Commun’école: une nouvelle alternative au décrochage scolaire

Par Josiane Noiseux
Commun’école: une nouvelle alternative au décrochage scolaire

Dans un local du CJE des Cantons-de-l’Est de Cowansville

Intimidation, problèmes d’apprentissage, manque d’assurance ou d’estime de soi. De nombreux facteurs entrainent le décrochage scolaire auprès des jeunes Québécois. Pour contrer ce malheureux fléau qui atteint l’avenir d’adolescents et de jeunes adultes, le Carrefour Jeunesse Emploi des Cantons-del’Est a mis en place le projet «Commun’école». Lancé le printemps dernier, le nouveau concept d’apprentissage innovateur et technologique fait déjà des heureux.

Assis derrière leur ordinateur, les jeunes interagissent en ligne et en temps réel avec un enseignant grâce à des caméras web. Les élèves posent leurs questions, effectuent leurs travaux pratiques et achèvent les divers modules scolaires à leur rythme.

«Les jeunes qui viennent ici veulent raccrocher. Commun’école permet de combiner raccrochage scolaire et technologie. L’approche pédagogique est nouvelle et totalement innovatrice. Tout se fait en tenant compte de leur réalité personnelle et académique. Les jeunes évoluent à leur rythme», explique le directeur général du Carrefour Jeunesse Emploi des Cantons-de-l’Est, Yves Lauzière.

Le personnel du CJE des Cantons-de-l’Est accueille actuellement une dizaine de jeunes dans un local de l’établissement de la rue du Sud, à Cowansville.

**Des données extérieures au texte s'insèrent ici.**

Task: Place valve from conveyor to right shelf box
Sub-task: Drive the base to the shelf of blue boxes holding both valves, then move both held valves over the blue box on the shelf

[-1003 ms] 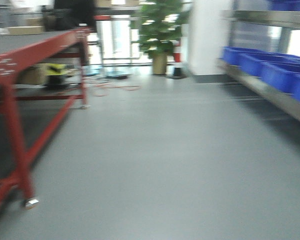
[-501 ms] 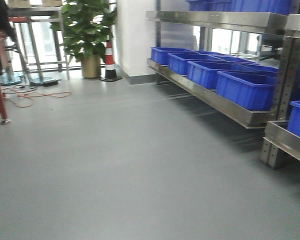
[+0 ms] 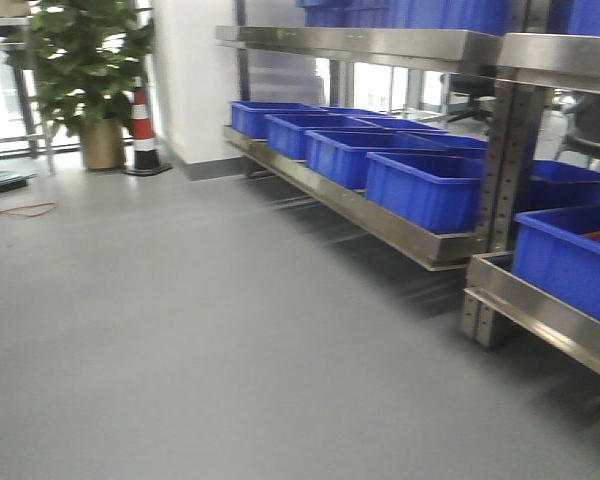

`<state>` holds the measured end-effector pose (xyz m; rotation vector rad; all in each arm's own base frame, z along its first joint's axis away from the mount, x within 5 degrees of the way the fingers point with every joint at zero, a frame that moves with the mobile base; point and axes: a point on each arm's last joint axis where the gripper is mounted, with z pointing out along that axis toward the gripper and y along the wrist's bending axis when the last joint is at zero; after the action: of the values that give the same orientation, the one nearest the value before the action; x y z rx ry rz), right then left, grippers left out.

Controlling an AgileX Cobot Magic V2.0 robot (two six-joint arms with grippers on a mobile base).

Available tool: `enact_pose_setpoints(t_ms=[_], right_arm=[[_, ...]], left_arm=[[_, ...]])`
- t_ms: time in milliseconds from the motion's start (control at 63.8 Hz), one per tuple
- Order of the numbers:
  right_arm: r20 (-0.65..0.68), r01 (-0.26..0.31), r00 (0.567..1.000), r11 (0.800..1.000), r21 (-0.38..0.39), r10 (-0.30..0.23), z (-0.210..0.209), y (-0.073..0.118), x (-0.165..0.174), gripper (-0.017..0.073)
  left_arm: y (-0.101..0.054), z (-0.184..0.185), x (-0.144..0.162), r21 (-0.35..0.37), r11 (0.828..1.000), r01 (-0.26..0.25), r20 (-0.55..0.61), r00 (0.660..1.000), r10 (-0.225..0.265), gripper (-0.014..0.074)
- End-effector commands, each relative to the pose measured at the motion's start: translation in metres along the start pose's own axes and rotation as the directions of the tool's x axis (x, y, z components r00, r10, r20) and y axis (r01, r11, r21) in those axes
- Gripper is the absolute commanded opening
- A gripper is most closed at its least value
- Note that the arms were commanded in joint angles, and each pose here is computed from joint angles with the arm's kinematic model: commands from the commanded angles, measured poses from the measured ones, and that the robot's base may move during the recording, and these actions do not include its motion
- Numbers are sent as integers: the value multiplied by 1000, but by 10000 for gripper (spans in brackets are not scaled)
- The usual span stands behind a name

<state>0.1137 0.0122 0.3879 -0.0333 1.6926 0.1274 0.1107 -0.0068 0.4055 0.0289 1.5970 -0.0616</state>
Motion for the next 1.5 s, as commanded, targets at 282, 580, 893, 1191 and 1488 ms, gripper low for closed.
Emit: enact_pose_setpoints(t_ms=[282,580,893,1191,1488], right_arm=[[90,9,996,1000,-3,-8,-4,0,-10,-167],[90,9,996,1000,-3,-8,-4,0,-10,-167],[92,9,996,1000,-3,-8,-4,0,-11,-167],[94,9,996,1000,-3,-8,-4,0,-11,-167],[95,9,995,1000,-4,-8,-4,0,-11,-167]], left_arm=[[-1,-3,-9,11,1000,1,77,997,-2,-111],[-1,-3,-9,11,1000,1,77,997,-2,-111],[-1,-3,-9,11,1000,1,77,997,-2,-111],[-1,-3,-9,11,1000,1,77,997,-2,-111],[-1,-3,-9,11,1000,1,77,997,-2,-111]])
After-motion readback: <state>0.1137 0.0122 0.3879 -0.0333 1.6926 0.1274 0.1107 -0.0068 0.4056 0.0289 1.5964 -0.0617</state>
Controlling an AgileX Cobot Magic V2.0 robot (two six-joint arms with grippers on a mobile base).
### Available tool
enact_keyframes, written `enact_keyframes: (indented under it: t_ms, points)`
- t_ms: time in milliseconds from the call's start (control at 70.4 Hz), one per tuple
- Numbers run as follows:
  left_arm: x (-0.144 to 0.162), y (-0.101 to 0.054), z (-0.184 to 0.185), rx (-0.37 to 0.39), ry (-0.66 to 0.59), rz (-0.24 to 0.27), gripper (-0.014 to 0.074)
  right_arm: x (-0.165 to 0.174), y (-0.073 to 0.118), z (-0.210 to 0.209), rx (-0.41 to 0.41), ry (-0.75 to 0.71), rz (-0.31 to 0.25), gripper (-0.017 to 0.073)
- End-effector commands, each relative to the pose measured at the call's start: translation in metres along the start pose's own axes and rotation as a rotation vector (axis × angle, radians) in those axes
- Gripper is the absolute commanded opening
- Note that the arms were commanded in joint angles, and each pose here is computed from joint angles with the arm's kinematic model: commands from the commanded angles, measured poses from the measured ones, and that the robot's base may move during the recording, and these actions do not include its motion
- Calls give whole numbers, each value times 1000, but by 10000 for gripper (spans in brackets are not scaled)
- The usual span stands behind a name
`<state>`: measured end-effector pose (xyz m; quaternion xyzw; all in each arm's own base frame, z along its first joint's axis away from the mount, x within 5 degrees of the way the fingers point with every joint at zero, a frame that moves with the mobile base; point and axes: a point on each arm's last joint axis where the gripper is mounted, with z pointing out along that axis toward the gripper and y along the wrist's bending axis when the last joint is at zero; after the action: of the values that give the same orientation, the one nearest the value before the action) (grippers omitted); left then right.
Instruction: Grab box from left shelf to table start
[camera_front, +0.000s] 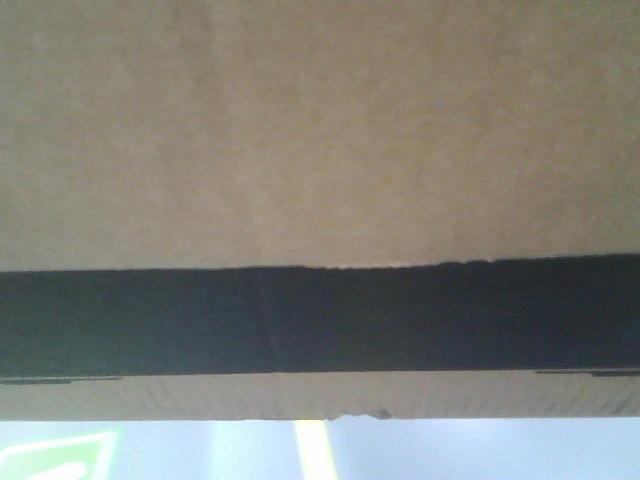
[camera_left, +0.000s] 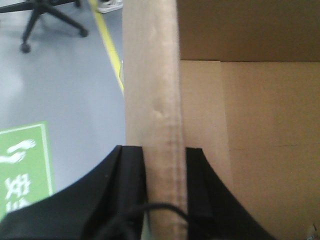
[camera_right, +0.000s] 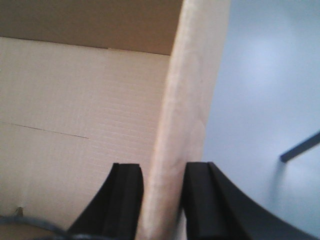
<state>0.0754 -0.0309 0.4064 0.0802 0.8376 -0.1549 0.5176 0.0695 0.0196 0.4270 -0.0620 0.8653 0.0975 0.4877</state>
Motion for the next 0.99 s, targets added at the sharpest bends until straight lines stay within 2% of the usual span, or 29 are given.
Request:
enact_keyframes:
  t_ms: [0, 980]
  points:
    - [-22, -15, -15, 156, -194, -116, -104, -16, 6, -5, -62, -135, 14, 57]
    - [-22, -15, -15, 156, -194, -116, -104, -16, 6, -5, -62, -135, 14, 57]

Dans ce projet de raccrochage scolaire, le CJE compte sur le soutien de l’Institut mondial d’apprentissage (IMA) de la Commission scolaire Eastern Townships (CSET). «La CSET est reconnu pour l’utilisation de nouvelles technologies en classe. Depuis dix ans, nos élèves ont des ordinateurs portables. Les résultats sont positifs et cette expertise est un peu la genèse du projet Commun’école. Nous voulions nous adapter à notre génération et rendre le système d’apprentissage pertinent, tant dans le contenu que dans l’approche», mentionne Chantal C. Beaulieu, directrice générale de la CSET.

Malgré les écrans d’ordinateur et les kilomètres qui séparent les élèves des professeurs, la proximité et l’échange semblent être grandement ressentis auprès des jeunes. «À l’école secondaire, je me présentais à mes cours pour faire plaisir à mes parents. J’ai vite décroché par manque de motivation, lors d’une période un peu dépressive de mon adolescence. J’ai un tempérament parfois timide. L’école des adultes me faisait peur», confie Magalie, âgé de 23 ans. «Je me suis rapidement intégré à Commun’école. Le groupe est petit. La prof est sympathique. J’ai terminé mon secondaire 4 en quelques mois. J’avance très rapidement. Maintenant, j’ai espoir de finir mes études», explique l’étudiante.